Pembangunan Ibu Kota Negara Dinilai Bikin Beban Defisit Fiskal Melonjak
Anggota Komisi XI DPR RI Fraksi PKS Hidayatullah mengkritisi langkah pemerintah yang mengkebut proyek ibu kota negara baru.
Penulis: Chaerul Umam
Editor: Choirul Arifin
Laporan Wartawan Tribunnews.com, Chaerul Umam
TRIBUNNEWS.COM, JAKARTA - Anggota Komisi XI DPR RI Fraksi PKS Hidayatullah mengkritisi langkah pemerintah yang mengkebut proyek ibu kota negara baru.
"Harus dicermati, apakah ibukota baru ini menguntungkan bagi rakyat atau justru menguras anggaran untuk kesejahteraan rakyat, kemudian secara fiskal memadai tidak," katanya kepada wartawan, Jumat (17/12/2021).
Menurut Hidayatullah, pembangunan ibu kota negara baru seharusnya bukan masuk prioritas tahun depan.
Alasannya anggaran negara fokus untuk mengatasi perkonomian pasca pandemi mulai dari kemiskinan, pengangguran, masalah sosial dan kesehatan.
"Kemakmuran rakyat adalah prioritas sesuai yang diamanatkan UUD'45 Pasal 23 Ayat 1 yakni APBN sebagai keuangan negara dikelola untuk sebesar-besarnya kemakmuran rakyat," ujarnya.

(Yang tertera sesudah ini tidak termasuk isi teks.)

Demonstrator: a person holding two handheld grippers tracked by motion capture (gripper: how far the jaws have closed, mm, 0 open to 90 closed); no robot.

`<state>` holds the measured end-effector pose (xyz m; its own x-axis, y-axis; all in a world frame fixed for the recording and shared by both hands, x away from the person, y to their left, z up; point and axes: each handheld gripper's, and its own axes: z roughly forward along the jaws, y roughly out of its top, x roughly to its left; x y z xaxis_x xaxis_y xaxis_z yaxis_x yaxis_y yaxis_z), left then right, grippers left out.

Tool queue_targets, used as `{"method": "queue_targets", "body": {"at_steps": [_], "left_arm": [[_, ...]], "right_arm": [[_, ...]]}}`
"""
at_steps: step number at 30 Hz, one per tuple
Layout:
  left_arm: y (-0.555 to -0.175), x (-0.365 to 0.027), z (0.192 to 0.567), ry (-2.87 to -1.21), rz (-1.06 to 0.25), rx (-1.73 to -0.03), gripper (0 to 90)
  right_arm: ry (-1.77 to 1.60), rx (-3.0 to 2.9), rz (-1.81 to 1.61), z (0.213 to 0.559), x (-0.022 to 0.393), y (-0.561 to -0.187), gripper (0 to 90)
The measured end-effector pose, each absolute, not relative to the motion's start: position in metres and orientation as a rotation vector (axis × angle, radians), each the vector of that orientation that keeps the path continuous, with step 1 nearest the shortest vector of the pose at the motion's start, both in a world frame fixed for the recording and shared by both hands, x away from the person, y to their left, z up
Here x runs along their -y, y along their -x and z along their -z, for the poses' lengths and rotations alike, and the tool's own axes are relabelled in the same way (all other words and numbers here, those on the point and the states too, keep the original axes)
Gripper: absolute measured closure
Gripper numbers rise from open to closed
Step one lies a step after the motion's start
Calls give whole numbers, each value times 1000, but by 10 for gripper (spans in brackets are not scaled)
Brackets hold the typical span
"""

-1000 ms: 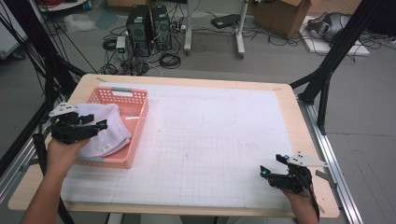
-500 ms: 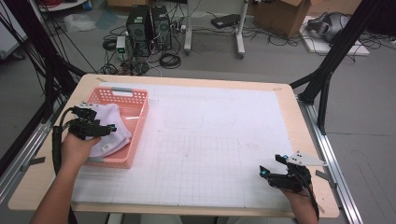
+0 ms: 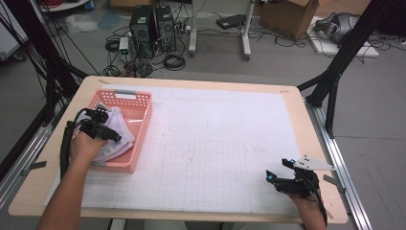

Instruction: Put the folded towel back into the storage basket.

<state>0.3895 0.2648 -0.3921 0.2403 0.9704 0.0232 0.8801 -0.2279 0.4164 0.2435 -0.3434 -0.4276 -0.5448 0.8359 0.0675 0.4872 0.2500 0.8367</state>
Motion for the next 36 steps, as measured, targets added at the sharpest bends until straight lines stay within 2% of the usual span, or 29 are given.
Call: {"method": "queue_targets", "body": {"at_steps": [12, 16, 23, 27, 29, 31, 33, 36], "left_arm": [[-398, -254, 402, -2214, -454, -1642, 429], [-394, -259, 406, -2180, -418, -1561, 449], [-389, -255, 408, -2242, -360, -1311, 509], [-385, -259, 406, -2235, -275, -1172, 541], [-385, -264, 400, -2171, -295, -1232, 501], [-384, -270, 392, -2080, -443, -1412, 393], [-378, -279, 384, -1957, -576, -1568, 402], [-372, -289, 380, -1871, -655, -1665, 403]], "right_arm": [[-1216, -2128, -1220, 428, 347, -243, 187], [-1219, -2134, -1217, 428, 346, -243, 187], [-1219, -2138, -1209, 429, 345, -244, 186], [-1217, -2145, -1206, 430, 344, -245, 187], [-1221, -2146, -1206, 430, 344, -245, 187], [-1222, -2145, -1206, 430, 344, -245, 187], [-1223, -2141, -1206, 430, 345, -245, 187], [-1226, -2146, -1202, 431, 344, -245, 187]]}}
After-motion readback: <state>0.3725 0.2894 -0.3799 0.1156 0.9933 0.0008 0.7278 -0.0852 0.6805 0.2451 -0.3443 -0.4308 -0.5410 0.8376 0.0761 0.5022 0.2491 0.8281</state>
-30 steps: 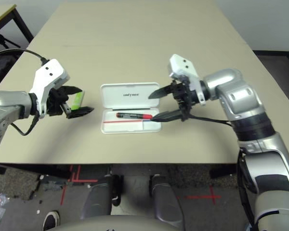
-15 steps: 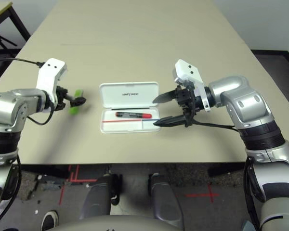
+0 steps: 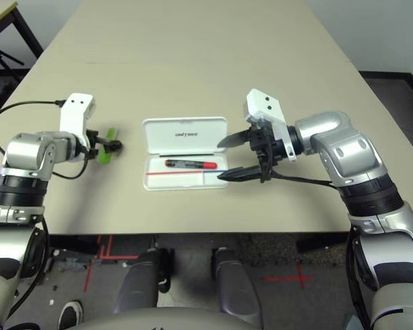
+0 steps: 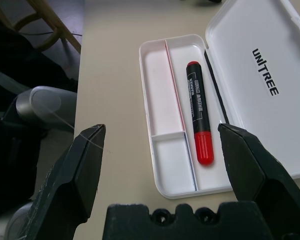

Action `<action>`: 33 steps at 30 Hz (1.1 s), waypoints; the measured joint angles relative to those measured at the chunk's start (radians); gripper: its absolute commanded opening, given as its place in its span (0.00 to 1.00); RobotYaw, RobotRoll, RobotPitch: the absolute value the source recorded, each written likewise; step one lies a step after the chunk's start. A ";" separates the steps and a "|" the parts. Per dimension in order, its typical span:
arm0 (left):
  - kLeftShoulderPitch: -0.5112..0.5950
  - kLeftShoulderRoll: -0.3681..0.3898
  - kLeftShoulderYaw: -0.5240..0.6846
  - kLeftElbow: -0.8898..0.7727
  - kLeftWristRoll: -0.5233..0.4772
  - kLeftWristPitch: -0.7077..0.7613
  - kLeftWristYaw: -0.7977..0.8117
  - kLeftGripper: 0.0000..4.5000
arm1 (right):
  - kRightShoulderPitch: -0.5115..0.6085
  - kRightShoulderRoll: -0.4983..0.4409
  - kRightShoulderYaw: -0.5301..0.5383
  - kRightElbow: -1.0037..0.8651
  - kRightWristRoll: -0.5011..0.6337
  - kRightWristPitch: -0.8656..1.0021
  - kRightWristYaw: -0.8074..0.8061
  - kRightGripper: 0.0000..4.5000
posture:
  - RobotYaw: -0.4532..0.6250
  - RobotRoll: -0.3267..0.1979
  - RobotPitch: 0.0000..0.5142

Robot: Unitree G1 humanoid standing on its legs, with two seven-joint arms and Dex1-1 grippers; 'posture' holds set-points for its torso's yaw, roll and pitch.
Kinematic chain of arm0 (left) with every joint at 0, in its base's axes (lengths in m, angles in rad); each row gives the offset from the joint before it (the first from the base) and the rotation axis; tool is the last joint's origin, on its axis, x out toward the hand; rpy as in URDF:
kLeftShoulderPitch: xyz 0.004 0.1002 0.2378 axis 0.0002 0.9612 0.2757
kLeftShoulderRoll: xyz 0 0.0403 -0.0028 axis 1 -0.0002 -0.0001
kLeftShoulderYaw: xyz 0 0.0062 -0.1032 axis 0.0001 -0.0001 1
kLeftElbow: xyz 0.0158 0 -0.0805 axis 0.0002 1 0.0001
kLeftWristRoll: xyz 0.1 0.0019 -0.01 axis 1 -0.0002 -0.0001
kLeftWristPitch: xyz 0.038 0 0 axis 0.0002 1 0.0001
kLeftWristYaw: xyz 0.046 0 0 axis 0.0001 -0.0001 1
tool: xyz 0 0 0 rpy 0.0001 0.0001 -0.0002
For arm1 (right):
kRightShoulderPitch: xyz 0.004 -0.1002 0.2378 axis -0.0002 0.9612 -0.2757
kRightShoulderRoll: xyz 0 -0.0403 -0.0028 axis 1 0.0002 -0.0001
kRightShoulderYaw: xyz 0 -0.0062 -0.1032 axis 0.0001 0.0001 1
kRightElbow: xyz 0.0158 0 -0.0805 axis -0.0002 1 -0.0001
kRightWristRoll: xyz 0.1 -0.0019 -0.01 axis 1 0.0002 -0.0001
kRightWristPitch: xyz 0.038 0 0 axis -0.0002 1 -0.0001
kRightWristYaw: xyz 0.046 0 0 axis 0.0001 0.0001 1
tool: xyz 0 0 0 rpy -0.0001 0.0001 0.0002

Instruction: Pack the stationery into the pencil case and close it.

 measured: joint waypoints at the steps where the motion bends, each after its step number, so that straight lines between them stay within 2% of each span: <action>1: 0.000 -0.003 0.001 0.001 0.000 -0.002 0.000 0.78 | 0.000 0.000 0.001 0.000 -0.003 -0.001 -0.001 1.00 | 0.41 0.62 0.30; 7: 0.000 -0.005 0.001 -0.001 0.000 0.000 -0.006 0.24 | -0.006 0.029 0.003 0.017 -0.014 -0.025 -0.026 1.00 | 0.41 0.62 0.29; 9: 0.005 0.005 -0.001 -0.007 0.000 0.000 -0.016 0.24 | -0.012 0.029 0.003 0.020 -0.014 -0.029 -0.029 1.00 | 0.42 0.62 0.29; 12: 0.051 0.063 -0.018 -0.053 -0.002 -0.021 -0.077 0.24 | -0.016 0.032 0.004 0.024 -0.015 -0.037 -0.031 1.00 | 0.42 0.62 0.29; 16: 0.159 0.175 -0.027 -0.127 -0.012 -0.127 -0.217 0.24 | -0.019 0.039 0.006 0.036 -0.015 -0.042 -0.035 1.00 | 0.42 0.62 0.30; 19: 0.271 0.274 -0.023 -0.208 -0.049 -0.263 -0.385 0.24 | -0.020 0.048 0.008 0.039 -0.015 -0.047 -0.036 1.00 | 0.43 0.62 0.30; 24: 0.409 0.436 -0.003 -0.325 -0.097 -0.395 -0.621 0.24 | -0.021 0.051 0.010 0.046 -0.016 -0.052 -0.033 1.00 | 0.44 0.62 0.31; 28: 0.455 0.482 0.028 -0.467 -0.179 -0.430 -0.750 0.24 | -0.021 0.051 0.012 0.051 -0.025 -0.053 -0.028 1.00 | 0.45 0.62 0.32; 33: 0.432 0.485 0.023 -0.587 -0.205 -0.408 -0.759 0.24 | -0.021 0.046 0.018 0.052 -0.034 -0.053 -0.014 1.00 | 0.45 0.62 0.32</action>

Baca juga: Pemerintah Segera Sebar Surat Utang Negara Rp 973,6 Triliun Pada 2022 Untuk Biayai Defisit Fiskal
Hidayatullah mengingatkan utang negara pasca pandemi kian melonjak, sementara Badan Pemeriksa Keuangan (BPK RI) sudah memberikan peringatan atas utang RI yang sudah melebihi batas yang direkomendasikan oleh International Debt Relief (IDR) dan IMF.
Baca juga: Sri Mulyani Sebut Defisit APBN Hingga September Masih Terjaga di Rp 452 Triliun
"Rasio debt service terhadap penermaan sebesar 46,77 persen melampaui rekomendasi IMF sebesar 25-35 persen, sementara Rasio pembayaran bunga terhadap penerimaan sebesar 19,06 persen melampaui rekomendasi IDR sebesar 4,6%-6,8 persen," katanya.
Baca juga: Defisit APBN Tembus Rp 383 Triliun Per Agustus 2021
Menurutnya, pemerintah semestinya bijak memfokuskan anggaran tahun depan dan tahun berikutnya untuk penanganan pandemi dan perkonomian yang terdampak.
"Tugas berat pemerintah ialah menurunkan kembali defisit APBN menjadi 3 persen pada 2023 sebagaimana diatur dalam Undang-Undang (UU) Nomor 2 Tahun 2020, defisit tahun 2020 saja mencapai 6,09 persen kemungkinan tahun 2021 dikisaran 5 persen lebih, sehingga pemerintah harus berhemat dan fokus pada pemulihan ekonomi bukan mengesa proyek mercusuar yang berpotensi menambah utang baru" katanya.
Mengenai komitmen pemerintah untuk tidak mengandalkan APBN sebagai pembiayaan ibukota baru, Anggota DPR RI ini menyangsikan.
"Kereta Cepat Jakarta-Bandung saja yang diklaim akan mengunakan model pendanaan swasta, akhirnya uang APBN juga menambal dengan angka fantastis 150-an triliun rupiah, apalagi ini ibu kota negara," tandasnya.